I'm trying out Bodo (https://docs.bodo.ai/2022.5/) to speed up certain Pandas operations, the first being pd.read_csv(...)
. Bodo requires the compatible pandas code to be in a separate function, separate from non-Bodo compatible code. For example, this is my code:
With Bodo:
import bodo
@bodo.jit
def loadDataFileWithJIT(filePath):
df = pd.read_csv(filePath, header=0, sep="\t", names=["patid", "eventdate", "prodcode", "consid", "issueseq"],
usecols=[0, 1, 3, 4, 12],
dtype={"patid": "str", "eventdate": "str", "prodcode": "str", "consid": "str", "issueseq": "str"},
low_memory=False)
return df
Over 5 files I see these times:
- 14.24 <--- first time, so this is when JIT compiles
- 9.67
- 10.72
- 9.51
- 9.42
Without Bodo (the function decorator and import statement have been removed... nothing else has changed):
- 4.66
- 4.68
- 4.59
- 4.61
- 4.60
Each file is approximately 170MB. I would appreciate people's thoughts. Many thanks.
UPDATE
Having spoken with the authors of Bodo I need to be running Python from mpiexec -n # (where # is number of cores > 1) if I'm to see a speed up.
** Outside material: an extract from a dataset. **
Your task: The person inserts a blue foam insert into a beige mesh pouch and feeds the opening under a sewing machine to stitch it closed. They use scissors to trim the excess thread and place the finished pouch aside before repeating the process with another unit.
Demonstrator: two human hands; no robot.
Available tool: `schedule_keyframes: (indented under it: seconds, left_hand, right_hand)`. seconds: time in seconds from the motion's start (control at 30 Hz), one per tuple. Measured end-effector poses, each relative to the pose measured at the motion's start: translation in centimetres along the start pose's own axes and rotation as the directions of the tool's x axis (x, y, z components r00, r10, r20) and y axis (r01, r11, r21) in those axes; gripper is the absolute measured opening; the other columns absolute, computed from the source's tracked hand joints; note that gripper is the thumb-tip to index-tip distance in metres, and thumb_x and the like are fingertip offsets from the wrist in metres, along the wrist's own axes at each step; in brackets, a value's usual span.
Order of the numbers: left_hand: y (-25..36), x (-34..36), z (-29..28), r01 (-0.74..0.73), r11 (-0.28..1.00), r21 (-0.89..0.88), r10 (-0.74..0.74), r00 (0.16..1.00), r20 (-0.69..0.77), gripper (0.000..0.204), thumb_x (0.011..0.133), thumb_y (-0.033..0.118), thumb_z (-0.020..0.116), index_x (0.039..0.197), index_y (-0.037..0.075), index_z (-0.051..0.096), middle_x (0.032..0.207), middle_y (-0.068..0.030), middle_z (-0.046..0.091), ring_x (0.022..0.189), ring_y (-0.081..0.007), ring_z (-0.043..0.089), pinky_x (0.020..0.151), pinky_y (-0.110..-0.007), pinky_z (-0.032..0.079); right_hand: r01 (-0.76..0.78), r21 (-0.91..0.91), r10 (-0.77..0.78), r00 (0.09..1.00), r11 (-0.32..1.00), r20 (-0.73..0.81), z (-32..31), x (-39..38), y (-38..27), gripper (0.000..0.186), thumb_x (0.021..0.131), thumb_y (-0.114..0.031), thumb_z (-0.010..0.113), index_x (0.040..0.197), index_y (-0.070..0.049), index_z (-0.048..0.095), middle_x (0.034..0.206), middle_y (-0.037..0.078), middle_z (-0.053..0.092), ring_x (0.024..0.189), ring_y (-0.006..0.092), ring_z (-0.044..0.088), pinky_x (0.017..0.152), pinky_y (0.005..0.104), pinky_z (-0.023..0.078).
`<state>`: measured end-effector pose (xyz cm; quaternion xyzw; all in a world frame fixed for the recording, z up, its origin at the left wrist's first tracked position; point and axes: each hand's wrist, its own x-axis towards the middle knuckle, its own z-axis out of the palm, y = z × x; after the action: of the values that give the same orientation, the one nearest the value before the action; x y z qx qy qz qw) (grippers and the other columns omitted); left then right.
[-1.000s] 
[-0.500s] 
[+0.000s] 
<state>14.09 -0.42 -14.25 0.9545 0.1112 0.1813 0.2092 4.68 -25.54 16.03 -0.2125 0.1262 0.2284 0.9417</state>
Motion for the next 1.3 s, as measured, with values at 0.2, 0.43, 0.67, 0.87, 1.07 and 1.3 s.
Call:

CodePudding user response:
TLDR: speeding up I/O operations requires parallelism. You'd need to use mpiexec with more than one process.
Bodo currently reuses pandas read_csv under the hood to ensure full compatibility. JIT compilation enables parallelism, but doesn’t improve anything on a single core (and in fact has some overhead as you are observing).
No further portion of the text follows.